In April, I did something I’ve never done before: I participated in a hackathon. This post is part 1 of 2, and focuses on the tools I learned about at the hackathon.
Tools of the Future
Here’s a run-down of the really cool tools I learned about at Galvanize’s Cognitive Builder Faire.
Watson Text-to-Speech (and Forking Github)
The first new skill I learned at the Cognitive Builder Faire was how to use IBM Watson to write a text-to-speech program (If you’re interested in how to do this, check out the Github page we used at the faire, available here). Really, the first skill I learned was forking code from Github, which means essentially taking code that someone else has written and creating your own version of it. Github is the internet gold standard for sharing source code (learn more here), and I’m honestly a little embarrassed that it’s taken me this long to use it.
My first “tweak” of the weekend was to improve the code by allowing a user to input the text to be spoken via Terminal instead of having to edit the code in an editor (If you want to play with the code I wrote offline, I posted it on Github here).
Foursquare’s Location API
So, I thought Foursquare was so four years ago. Apparently, even though users don’t consciously use Foursquare, Foursquare’s location API actually powers most of the major location-based tools (examples: Uber, Starbucks, OpenTable). While using their API was really cool, the coolest thing I learned was actually that a thing called “notebooks” exist. These magical creatures allow you to do a “Hello World” (print “hello world” on some kind of output, traditionally the first program you learn to write in a given language – see my first Tech Talk Translated post, Hello world!) without actually doing any of the heavy lifting (e.g., installing the environment, library, packages, etc).
While some may argue that notebooks result in you avoiding doing any of the learning you’re supposed to be doing by doing a “Hello World”, notebooks are an awesome way to be able to learn a specific tool without having to take on learning an entire language/environment. For more on notebooks in general, check out Notebooks. This is what a Notebook in IBM’s Data Science Experience looks like:
Basically, they’re #magic
Chatting with Watson
I spent most of Saturday afternoon and evening (the first day of the hackathon) experimenting with various Watson features. I learned about intents, nodes, and training Watson. But hands down the coolest thing I came across was Watson’s conversation demo tool (link here). IBM really wants developers to use Watson, so they provide demo tools that let you see behind the curtain. This meant that I actually did get to gain some insight into how machine learning actually works without actually having to build something out from scratch.

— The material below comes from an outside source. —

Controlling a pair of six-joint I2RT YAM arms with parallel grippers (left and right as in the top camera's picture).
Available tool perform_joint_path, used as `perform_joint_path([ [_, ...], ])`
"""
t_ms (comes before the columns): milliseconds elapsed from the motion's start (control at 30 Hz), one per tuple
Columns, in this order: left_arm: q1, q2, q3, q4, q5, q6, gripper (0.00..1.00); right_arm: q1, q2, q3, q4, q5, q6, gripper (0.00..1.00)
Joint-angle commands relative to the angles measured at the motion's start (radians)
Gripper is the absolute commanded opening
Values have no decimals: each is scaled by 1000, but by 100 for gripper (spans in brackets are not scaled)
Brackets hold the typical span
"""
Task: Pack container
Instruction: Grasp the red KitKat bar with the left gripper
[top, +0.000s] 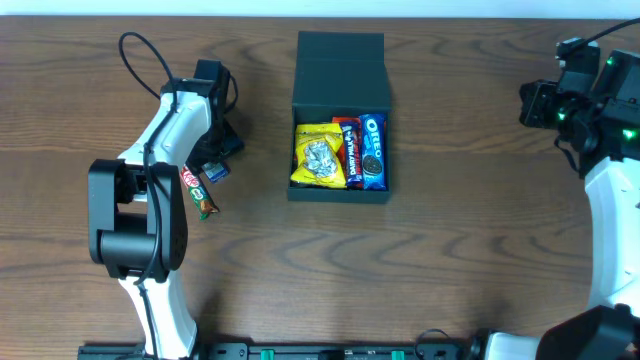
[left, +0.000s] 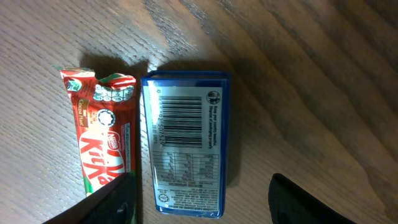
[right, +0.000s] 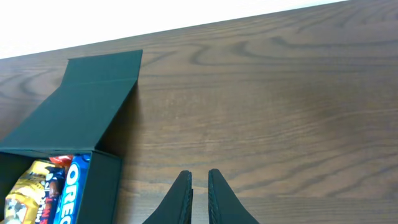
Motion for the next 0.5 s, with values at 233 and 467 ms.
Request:
perform_joint_path([
  [233, 6, -39, -13, -42, -46, 28, 62, -3, -21, 8, -4, -8, 11, 10],
  [467, 6, -241, -10, -116, -163, 49, 63, -3, -21, 8, -1, -8, 10, 10],
])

To sum: it’s easier than ever to dip your toe in the developer world. Gone are the days where you had to build out a project to get a feel for a tool. From Github to Jupyter notebooks to IBM Watson demos, the tools worth using are doing everything in their power to make it as simple as possible for you to plug-and-play and get up and running as soon as digitally possible (as opposed to humanly possible- see what I did there? hehe).